For years now I have been a huge fan of Pandora (sorry, not apparently available to all across the world due to digital rights issues). Even though Pandora’s Music Genome was not set up as a W3C-compliant ontology, in its use and application it is effectively one. What Pandora shows is that feature selection and characterization trumps language and data structure format.

Given that, I have also been a Web scientist as to how I select and promote music to meet my musical interests.

Thus, based on my own totally unscientific study, here are a few things I’ve found worth passing on.

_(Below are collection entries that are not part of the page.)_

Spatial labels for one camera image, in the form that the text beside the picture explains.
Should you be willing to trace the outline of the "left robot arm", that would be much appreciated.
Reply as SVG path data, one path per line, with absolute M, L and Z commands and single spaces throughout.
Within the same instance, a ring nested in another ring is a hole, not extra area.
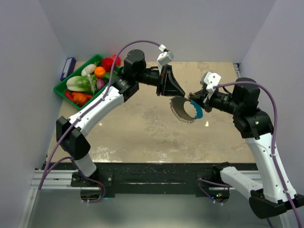
M 105 91 L 75 115 L 57 120 L 57 141 L 72 157 L 82 172 L 82 182 L 87 186 L 97 184 L 98 174 L 89 155 L 91 146 L 86 136 L 110 111 L 131 98 L 139 90 L 139 84 L 156 87 L 158 96 L 185 96 L 169 64 L 173 58 L 172 52 L 165 50 L 158 56 L 157 66 L 147 68 L 144 52 L 139 49 L 131 50 L 124 59 L 122 71 L 114 77 Z

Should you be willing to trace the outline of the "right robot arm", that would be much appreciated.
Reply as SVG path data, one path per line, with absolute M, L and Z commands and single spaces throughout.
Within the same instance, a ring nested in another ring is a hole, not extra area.
M 303 206 L 304 197 L 290 183 L 283 168 L 277 146 L 277 109 L 273 105 L 274 120 L 258 108 L 260 91 L 265 88 L 250 78 L 231 83 L 232 93 L 223 93 L 216 79 L 203 79 L 202 89 L 189 96 L 206 112 L 218 109 L 233 115 L 233 123 L 250 148 L 258 168 L 261 183 L 248 178 L 228 162 L 213 167 L 214 185 L 231 186 L 245 196 L 253 213 L 268 219 Z

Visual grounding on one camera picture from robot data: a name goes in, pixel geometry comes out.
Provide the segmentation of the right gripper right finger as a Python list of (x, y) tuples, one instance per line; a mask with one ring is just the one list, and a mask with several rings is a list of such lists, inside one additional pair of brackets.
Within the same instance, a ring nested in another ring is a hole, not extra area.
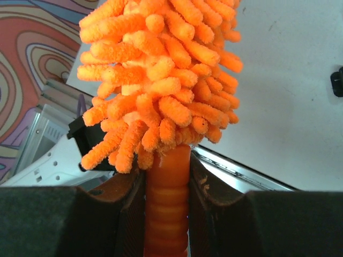
[(190, 159), (192, 256), (342, 256), (342, 193), (239, 192)]

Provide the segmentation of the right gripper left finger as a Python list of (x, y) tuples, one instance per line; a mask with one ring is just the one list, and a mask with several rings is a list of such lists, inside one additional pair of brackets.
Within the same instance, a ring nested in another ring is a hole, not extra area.
[(80, 187), (1, 188), (1, 256), (142, 256), (145, 176)]

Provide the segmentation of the orange microfiber duster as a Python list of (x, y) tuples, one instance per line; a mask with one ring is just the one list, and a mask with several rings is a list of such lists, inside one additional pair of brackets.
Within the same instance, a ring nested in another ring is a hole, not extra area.
[(98, 81), (86, 126), (104, 139), (81, 159), (147, 172), (145, 256), (187, 256), (191, 146), (238, 122), (239, 1), (106, 1), (84, 17), (77, 76)]

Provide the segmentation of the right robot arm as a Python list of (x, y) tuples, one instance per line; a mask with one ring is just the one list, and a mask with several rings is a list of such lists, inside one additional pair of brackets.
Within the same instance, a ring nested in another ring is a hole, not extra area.
[[(146, 256), (145, 174), (80, 166), (99, 126), (78, 118), (1, 185), (1, 256)], [(190, 160), (186, 256), (342, 256), (342, 193), (299, 191), (204, 147)]]

It would be bold to call them secrets; they are really more just observations:

  • When a new “seed” artist is chosen, the attributes of that artist (up to 450 different attributes from beat to genre to dominant instruments) set the pure characteristics of that channel
  • As similar songs play that meet this profile, when you vote them “up” or “down” you are effectively adding or deleting options for these 450 attributes in your profile criteria
  • Thus, continuous expressions of preference as a channel plays acts to “dilute” the purity of the initial seed; these preference expressions lead to a “mixed” seed
  • The more that choices are preferred, the more the signal of your original selection gets diluted.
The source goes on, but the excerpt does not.